### ASSIGNMENT
Repeat exactly what appears from the opening line of the listing to the line with "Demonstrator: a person", inclusive.

============================================================

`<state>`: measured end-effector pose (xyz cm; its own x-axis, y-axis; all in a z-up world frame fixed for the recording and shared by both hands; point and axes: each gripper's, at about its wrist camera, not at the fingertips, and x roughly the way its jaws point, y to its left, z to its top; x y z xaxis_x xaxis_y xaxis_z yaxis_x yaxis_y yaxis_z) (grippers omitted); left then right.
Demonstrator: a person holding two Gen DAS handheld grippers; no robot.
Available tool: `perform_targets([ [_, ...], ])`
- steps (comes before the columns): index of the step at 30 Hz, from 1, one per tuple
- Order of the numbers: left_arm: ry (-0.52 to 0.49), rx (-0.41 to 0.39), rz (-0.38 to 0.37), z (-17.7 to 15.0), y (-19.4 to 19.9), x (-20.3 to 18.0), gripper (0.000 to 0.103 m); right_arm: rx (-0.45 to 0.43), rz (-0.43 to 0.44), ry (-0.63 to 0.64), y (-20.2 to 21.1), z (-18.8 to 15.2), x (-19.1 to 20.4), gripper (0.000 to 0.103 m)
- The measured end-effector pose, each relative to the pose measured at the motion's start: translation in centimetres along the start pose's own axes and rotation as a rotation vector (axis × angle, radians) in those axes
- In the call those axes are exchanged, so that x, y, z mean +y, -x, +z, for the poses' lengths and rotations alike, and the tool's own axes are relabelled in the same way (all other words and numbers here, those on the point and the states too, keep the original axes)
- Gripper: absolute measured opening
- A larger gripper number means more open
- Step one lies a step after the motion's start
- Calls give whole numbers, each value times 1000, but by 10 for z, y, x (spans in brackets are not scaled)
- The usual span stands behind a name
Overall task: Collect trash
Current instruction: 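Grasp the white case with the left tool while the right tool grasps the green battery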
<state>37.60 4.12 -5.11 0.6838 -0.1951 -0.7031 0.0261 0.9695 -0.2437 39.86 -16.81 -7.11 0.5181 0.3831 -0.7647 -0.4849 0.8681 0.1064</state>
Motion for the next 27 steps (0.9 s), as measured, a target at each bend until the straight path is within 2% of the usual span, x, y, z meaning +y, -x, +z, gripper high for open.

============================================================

### THE ANSWER
`<state>`: measured end-effector pose (xyz cm; its own x-axis, y-axis; all in a z-up world frame fixed for the recording and shared by both hands; point and axes: each gripper's, at about its wrist camera, not at the fingertips, and x roughly the way its jaws point, y to its left, z to its top; x y z xaxis_x xaxis_y xaxis_z yaxis_x yaxis_y yaxis_z) (grippers omitted); left then right.
Demonstrator: a person holding two Gen DAS handheld grippers; no robot.

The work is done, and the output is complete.